I would like to see two North American Anglophones butcher that bit. Iunno which regional dialect would be best. Philly, Newfie, Southerner…
…or perhaps Eye-tal-eye-an?
I turned down an invite to sing in our local savoy because of my fear of being swamped in law school. This delightful nerdery is making me sad!
Gibert and Sullivan might provide some insight into the qualities of late 19th century
the peacetime Major General, but I do not think their satire is any help in evaluating
modern reality.
Since WW2 and maybe since WW1 Major Generals have been Division commanders,
a military Division consisting of 10,000 18,000 or so men organized and trained for* combat*,
the same population as a small town, except that in a real war everyone in the town is going
to try to kill someone. When one asks how big an army is, the number of divisions will give
the best idea of the army’s fighting strength.
Most Major General incompetent careerists were probably either dead or relieved of duty
within a few months of the beginning of WW1. Whatever role careerism played pre-WW1,
I believe sunsequently earnest effort was made to base promotion on merit.
But didn’t he become an honorary pirate? That’s got to count for something.
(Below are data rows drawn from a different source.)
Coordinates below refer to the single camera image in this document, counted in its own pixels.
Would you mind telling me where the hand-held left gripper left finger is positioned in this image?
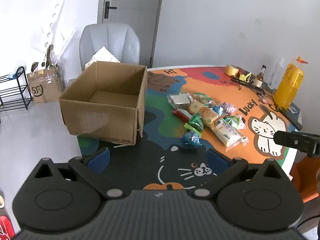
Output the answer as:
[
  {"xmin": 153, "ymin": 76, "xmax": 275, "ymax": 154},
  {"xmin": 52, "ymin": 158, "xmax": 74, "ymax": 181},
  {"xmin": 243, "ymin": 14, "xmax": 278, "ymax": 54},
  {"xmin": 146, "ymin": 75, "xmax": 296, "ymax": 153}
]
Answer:
[{"xmin": 32, "ymin": 148, "xmax": 125, "ymax": 199}]

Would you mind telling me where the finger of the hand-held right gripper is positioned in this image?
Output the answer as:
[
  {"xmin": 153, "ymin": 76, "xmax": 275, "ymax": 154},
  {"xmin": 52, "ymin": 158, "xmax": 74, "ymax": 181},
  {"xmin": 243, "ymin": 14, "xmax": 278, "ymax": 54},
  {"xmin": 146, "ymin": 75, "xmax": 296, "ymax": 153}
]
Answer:
[{"xmin": 273, "ymin": 130, "xmax": 320, "ymax": 158}]

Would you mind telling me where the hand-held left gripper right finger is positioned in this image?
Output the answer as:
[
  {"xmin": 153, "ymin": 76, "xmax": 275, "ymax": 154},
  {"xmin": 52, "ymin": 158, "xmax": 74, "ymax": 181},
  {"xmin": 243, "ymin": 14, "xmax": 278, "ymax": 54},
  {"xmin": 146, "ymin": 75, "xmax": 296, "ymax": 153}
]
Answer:
[{"xmin": 194, "ymin": 149, "xmax": 287, "ymax": 199}]

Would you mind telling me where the pile of assorted snacks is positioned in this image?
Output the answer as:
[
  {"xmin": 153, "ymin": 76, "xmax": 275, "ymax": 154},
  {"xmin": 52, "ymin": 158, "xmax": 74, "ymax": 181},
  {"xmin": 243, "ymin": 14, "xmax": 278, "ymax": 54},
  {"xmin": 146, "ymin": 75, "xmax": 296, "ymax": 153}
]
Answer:
[{"xmin": 182, "ymin": 99, "xmax": 250, "ymax": 153}]

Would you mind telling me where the large cardboard box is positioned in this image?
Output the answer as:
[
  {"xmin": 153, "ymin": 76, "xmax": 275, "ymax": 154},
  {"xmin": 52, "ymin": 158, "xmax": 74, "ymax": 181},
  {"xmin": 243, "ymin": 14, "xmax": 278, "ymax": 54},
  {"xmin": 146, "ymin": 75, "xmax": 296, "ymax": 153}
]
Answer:
[{"xmin": 59, "ymin": 61, "xmax": 148, "ymax": 146}]

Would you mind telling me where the green snack packet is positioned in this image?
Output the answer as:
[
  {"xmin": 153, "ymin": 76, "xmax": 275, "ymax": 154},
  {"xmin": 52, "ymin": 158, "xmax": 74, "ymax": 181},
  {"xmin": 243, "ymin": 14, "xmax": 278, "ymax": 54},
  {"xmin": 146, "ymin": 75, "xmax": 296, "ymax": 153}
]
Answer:
[{"xmin": 184, "ymin": 113, "xmax": 205, "ymax": 133}]

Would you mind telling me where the pink snack packet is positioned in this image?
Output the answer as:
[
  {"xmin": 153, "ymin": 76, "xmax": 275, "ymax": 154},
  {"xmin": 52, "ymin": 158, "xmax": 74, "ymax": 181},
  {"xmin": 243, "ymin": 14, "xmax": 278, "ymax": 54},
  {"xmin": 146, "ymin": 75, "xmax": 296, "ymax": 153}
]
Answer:
[{"xmin": 219, "ymin": 101, "xmax": 237, "ymax": 113}]

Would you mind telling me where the red snack packet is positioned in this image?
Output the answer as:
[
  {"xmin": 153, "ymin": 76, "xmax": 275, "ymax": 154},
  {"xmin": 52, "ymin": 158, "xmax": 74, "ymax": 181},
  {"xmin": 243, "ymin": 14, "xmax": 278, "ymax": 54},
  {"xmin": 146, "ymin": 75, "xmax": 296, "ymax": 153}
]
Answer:
[{"xmin": 172, "ymin": 109, "xmax": 192, "ymax": 123}]

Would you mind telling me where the clear green-topped snack packet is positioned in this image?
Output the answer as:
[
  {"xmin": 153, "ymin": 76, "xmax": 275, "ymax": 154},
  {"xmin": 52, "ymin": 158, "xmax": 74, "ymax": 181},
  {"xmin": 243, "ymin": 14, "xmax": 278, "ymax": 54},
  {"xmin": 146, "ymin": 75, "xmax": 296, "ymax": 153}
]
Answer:
[{"xmin": 193, "ymin": 92, "xmax": 216, "ymax": 107}]

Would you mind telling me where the silver snack packet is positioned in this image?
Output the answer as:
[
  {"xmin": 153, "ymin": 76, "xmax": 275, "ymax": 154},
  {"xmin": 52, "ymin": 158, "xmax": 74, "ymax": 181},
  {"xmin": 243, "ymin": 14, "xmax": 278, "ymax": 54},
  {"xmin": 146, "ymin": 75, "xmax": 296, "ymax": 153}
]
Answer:
[{"xmin": 167, "ymin": 93, "xmax": 192, "ymax": 110}]

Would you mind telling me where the colourful cartoon table mat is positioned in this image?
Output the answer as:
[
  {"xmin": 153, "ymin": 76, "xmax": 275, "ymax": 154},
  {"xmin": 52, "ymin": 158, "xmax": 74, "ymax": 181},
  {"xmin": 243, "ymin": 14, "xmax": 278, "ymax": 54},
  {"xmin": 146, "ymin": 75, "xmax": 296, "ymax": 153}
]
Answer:
[{"xmin": 77, "ymin": 66, "xmax": 299, "ymax": 198}]

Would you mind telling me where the black flat device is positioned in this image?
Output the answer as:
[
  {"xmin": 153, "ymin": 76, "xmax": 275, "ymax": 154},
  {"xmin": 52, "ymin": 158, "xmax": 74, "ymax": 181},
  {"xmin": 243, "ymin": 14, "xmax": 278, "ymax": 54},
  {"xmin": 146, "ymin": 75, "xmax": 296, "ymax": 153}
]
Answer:
[{"xmin": 279, "ymin": 107, "xmax": 303, "ymax": 131}]

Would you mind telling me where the orange chair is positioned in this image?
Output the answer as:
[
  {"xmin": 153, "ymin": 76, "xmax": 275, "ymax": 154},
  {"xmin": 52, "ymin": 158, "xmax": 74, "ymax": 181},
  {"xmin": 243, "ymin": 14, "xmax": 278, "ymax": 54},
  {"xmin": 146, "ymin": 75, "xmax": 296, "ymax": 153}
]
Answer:
[{"xmin": 290, "ymin": 155, "xmax": 320, "ymax": 203}]

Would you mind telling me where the tall yellow plastic package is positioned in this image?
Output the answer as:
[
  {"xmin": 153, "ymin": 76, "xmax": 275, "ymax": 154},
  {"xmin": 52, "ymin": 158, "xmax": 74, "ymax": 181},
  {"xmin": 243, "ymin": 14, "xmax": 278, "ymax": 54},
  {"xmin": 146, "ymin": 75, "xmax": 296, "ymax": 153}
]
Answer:
[{"xmin": 274, "ymin": 57, "xmax": 308, "ymax": 109}]

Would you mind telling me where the white plastic bottle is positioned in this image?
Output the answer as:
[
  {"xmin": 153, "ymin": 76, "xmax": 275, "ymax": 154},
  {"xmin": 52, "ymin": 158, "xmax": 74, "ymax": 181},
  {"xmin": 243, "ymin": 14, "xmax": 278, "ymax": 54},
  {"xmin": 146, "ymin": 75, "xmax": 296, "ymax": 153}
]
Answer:
[{"xmin": 268, "ymin": 57, "xmax": 286, "ymax": 88}]

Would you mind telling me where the small glass bottle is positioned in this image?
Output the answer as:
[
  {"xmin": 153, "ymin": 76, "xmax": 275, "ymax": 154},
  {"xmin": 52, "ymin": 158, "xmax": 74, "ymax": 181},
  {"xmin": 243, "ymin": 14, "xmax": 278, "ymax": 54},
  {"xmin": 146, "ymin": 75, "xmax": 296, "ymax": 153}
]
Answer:
[{"xmin": 254, "ymin": 65, "xmax": 267, "ymax": 88}]

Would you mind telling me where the black tool with yellow part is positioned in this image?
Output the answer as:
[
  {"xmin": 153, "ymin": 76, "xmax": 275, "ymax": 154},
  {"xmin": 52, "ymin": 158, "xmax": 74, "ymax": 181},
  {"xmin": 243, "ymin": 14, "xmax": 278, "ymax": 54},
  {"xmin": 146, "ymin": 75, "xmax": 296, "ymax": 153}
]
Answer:
[{"xmin": 230, "ymin": 77, "xmax": 266, "ymax": 96}]

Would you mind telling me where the small printed cardboard box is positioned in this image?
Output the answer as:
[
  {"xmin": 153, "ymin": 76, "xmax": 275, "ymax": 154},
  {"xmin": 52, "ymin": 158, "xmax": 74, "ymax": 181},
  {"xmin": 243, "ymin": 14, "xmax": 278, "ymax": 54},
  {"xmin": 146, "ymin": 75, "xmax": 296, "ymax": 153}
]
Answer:
[{"xmin": 26, "ymin": 64, "xmax": 63, "ymax": 104}]

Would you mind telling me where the yellow tape roll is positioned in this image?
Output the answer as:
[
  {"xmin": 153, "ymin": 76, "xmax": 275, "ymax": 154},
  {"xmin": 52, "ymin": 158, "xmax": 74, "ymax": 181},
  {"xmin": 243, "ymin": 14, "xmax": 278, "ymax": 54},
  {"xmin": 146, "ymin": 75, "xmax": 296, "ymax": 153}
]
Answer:
[{"xmin": 224, "ymin": 64, "xmax": 239, "ymax": 76}]

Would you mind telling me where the black shoe rack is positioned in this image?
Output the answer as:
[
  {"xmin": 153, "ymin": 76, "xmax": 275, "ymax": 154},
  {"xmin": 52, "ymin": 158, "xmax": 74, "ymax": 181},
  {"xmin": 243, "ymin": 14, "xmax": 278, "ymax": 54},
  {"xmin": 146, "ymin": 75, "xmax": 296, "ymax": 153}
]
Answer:
[{"xmin": 0, "ymin": 66, "xmax": 33, "ymax": 113}]

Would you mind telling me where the dotted white pillow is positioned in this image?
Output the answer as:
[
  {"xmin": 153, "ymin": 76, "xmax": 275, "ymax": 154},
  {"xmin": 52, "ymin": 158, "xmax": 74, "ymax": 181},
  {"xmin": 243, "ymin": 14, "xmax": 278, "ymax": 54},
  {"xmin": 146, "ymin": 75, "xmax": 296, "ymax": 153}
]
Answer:
[{"xmin": 84, "ymin": 45, "xmax": 122, "ymax": 70}]

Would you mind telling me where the clear plastic wrap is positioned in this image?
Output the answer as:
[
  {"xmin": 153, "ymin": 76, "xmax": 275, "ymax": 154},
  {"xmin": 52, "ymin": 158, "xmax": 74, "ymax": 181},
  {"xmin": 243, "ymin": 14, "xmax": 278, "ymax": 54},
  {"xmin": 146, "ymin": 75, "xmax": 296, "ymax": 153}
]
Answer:
[{"xmin": 46, "ymin": 44, "xmax": 67, "ymax": 80}]

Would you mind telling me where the red object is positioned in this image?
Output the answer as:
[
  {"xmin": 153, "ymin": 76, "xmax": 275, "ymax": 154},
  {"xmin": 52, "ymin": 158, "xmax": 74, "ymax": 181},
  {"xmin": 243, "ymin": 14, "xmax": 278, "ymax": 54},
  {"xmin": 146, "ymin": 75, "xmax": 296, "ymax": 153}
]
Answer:
[{"xmin": 0, "ymin": 216, "xmax": 14, "ymax": 240}]

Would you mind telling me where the grey chair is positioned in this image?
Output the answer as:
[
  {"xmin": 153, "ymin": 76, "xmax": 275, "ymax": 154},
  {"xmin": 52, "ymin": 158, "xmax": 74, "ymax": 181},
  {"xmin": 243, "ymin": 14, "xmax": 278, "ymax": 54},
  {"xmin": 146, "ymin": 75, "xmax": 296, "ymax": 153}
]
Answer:
[{"xmin": 79, "ymin": 23, "xmax": 141, "ymax": 72}]

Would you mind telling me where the white foam sheet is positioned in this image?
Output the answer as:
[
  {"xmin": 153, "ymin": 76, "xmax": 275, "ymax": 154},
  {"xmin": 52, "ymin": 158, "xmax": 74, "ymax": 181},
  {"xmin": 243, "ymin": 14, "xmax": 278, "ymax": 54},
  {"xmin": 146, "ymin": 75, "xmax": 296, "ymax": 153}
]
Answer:
[{"xmin": 57, "ymin": 27, "xmax": 78, "ymax": 55}]

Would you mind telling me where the white foam board with holes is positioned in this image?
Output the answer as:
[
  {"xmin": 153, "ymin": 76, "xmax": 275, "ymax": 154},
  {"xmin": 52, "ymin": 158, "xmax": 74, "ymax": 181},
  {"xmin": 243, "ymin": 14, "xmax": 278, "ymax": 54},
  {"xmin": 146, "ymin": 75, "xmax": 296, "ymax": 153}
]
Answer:
[{"xmin": 31, "ymin": 0, "xmax": 65, "ymax": 53}]

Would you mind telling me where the grey door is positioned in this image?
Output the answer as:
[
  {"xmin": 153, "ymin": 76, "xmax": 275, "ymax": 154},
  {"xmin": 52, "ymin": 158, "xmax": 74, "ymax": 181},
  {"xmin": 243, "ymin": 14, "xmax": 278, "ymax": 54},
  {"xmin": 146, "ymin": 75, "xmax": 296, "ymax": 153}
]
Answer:
[{"xmin": 97, "ymin": 0, "xmax": 166, "ymax": 65}]

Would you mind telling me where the black door handle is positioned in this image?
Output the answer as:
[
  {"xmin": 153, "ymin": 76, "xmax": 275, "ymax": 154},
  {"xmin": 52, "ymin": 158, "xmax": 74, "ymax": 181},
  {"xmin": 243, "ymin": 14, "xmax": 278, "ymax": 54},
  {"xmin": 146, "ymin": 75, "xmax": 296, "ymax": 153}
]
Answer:
[{"xmin": 103, "ymin": 1, "xmax": 118, "ymax": 19}]
What’s more … he never was one!
(Thanks for the straight line. Sorry it took me four days to knock it down!)
Am I to understand that, to save his contemptible life, he dared to practise on our credulous simplicity?
(This is the only place on teh Interwebs where I can mangle G&S quotes and have a fair chance of someone picking up the cue. Astorian did oblige back on post 18. I love this place.)
Yes.
Our revenge shall be swift and terrible.
Trigonometry is commonly taught as a subset of differential calculus, often because they have have the same applications, so I think our Major General is pretty safe here.
Well, except the music for Pinafore wasn’t written until 1878; Gilbert barely had sketches of the libretto finished by the end of 1877.
So I guess General Stanley really was ahead of his time.